Gewählt wird nur in 12 der 18 Provinzen. Denn die drei kurdischen Autonomieprovinzen Erbil, Suleimaniyah und Dohuk haben sich vom Rest des Landes schon in vielerlei Hinsicht abgekoppelt. Sie wollen ihre Provinzräte voraussichtlich erst im kommenden September austauschen. In der nördlichen Provinz Tamim mit der Hauptstadt Kirkuk fällt die Wahl wahrscheinlich wegen des seit Jahren andauernden Konflikts zwischen Kurden, Arabern, Turkmenen und Christen komplett aus.

Nach einer Serie von Terroranschlägen im März hatte der schiitische Regierungschef Nuri al-Maliki zudem beschlossen, die Wahl in den vorwiegend von Sunniten bewohnten Provinzen Anbar und Ninive auf einen nicht näher bestimmten Zeitpunkt zu verschieben. Seine Kritiker finden das nicht logisch. Denn die meisten dieser Anschläge richteten sich gegen Ziele in der Hauptstadt Bagdad.

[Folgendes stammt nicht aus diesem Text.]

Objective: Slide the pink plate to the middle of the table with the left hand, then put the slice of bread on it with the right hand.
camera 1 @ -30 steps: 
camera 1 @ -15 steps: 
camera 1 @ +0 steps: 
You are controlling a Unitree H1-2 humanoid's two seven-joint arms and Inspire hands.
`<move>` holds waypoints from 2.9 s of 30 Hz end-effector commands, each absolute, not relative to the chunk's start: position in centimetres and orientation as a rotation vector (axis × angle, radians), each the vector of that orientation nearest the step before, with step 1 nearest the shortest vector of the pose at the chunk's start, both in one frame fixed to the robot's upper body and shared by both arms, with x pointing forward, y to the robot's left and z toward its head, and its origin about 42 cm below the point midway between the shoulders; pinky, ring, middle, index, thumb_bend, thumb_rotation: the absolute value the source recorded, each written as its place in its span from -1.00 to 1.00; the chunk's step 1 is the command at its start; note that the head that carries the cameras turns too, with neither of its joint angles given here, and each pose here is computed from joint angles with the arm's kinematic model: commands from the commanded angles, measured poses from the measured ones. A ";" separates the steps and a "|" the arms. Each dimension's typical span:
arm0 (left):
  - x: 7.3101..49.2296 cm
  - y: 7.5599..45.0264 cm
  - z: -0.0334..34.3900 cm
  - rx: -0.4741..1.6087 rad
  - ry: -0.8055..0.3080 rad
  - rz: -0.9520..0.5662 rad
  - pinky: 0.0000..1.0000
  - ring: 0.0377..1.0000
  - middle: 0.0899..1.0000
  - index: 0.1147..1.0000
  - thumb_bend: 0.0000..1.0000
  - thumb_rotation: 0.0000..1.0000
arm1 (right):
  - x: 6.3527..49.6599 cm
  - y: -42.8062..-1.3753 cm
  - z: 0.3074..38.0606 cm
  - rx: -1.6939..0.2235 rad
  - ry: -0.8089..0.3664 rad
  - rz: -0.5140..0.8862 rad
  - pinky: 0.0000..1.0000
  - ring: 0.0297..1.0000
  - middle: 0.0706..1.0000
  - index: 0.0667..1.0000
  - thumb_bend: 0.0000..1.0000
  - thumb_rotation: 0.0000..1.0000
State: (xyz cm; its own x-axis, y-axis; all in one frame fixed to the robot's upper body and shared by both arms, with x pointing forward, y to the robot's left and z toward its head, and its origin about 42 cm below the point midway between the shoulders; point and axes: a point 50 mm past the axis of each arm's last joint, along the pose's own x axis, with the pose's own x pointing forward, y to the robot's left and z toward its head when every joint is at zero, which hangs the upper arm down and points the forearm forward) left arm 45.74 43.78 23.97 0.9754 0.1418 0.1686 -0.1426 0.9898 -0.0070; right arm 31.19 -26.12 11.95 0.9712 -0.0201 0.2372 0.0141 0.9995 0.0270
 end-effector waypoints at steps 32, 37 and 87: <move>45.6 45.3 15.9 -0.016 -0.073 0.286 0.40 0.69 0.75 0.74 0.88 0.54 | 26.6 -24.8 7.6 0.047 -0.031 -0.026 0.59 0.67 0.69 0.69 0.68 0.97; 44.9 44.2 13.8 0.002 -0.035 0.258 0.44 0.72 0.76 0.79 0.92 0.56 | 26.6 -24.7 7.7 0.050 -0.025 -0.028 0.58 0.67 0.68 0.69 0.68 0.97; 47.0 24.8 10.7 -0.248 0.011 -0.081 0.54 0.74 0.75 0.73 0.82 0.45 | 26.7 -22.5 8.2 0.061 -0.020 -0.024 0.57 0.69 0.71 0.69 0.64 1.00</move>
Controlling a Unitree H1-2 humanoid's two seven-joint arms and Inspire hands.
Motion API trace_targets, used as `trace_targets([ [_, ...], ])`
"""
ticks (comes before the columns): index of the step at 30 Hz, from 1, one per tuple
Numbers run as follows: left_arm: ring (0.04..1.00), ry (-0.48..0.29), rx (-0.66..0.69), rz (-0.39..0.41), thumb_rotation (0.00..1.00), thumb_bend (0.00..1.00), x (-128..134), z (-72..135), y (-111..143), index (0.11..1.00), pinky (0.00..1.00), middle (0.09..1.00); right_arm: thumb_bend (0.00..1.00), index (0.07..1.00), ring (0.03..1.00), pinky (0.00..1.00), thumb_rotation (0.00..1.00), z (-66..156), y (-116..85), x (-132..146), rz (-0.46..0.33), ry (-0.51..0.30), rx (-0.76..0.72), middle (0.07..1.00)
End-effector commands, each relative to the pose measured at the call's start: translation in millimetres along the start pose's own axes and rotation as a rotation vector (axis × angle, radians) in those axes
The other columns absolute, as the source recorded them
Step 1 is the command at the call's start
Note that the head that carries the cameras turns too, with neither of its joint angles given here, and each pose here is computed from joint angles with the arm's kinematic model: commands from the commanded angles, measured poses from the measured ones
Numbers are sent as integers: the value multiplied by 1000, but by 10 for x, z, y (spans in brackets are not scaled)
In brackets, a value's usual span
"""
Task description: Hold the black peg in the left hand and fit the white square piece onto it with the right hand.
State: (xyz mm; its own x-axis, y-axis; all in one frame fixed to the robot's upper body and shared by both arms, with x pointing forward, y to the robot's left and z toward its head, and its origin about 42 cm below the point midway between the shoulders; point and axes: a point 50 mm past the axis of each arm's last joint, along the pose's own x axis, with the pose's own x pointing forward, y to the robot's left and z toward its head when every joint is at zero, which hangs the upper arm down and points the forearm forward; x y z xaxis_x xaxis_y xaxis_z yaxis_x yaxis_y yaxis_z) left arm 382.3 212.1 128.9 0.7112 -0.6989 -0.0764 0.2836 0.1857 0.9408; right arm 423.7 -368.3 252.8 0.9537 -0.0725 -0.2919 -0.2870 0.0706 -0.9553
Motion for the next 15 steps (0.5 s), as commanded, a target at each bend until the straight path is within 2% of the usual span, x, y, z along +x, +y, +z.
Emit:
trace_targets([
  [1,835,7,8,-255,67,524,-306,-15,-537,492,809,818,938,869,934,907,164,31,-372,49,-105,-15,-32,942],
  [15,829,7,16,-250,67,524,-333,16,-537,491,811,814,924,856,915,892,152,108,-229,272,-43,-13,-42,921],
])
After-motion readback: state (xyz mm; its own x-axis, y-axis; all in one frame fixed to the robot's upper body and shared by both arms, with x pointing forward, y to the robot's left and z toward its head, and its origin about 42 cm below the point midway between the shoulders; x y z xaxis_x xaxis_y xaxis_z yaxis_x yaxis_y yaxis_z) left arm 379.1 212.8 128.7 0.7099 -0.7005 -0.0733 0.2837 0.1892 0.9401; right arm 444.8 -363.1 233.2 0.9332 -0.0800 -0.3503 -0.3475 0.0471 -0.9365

Al-Maliki liegt mit den politischen Führern der Sunniten ohnehin seit vier Monaten im Clinch. Nachdem die Justiz gegen mehrere von ihnen Ermittlungen wegen angeblicher Terroraktivitäten aufnahm, begann eine Serie von Protestkundgebungen, die seither nicht abreißt. Zentren des Widerstandes sind vor allem die Provinz Anbar und die Stadt Mossul.

Die Demonstranten fordern unter anderem die Freilassung von Häftlingen, die seit Jahren ohne Anklage einsitzen, sowie mehrere Gesetzesänderungen. Doch das eigentliche Problem liegt tiefer: Viele Angehörige der sunnitischen Minderheit fühlen sich seit Saddams Sturz durch die US-Armee 2003 von der Regierung benachteiligt, in der die Mehrheit der Schiiten das Sagen hat.

Insgesamt bewerben sich diesmal mehr als 8.100 Kandidaten um 447 Sitze in den Provinzräten. 117 Sitze sind für Frauen reserviert.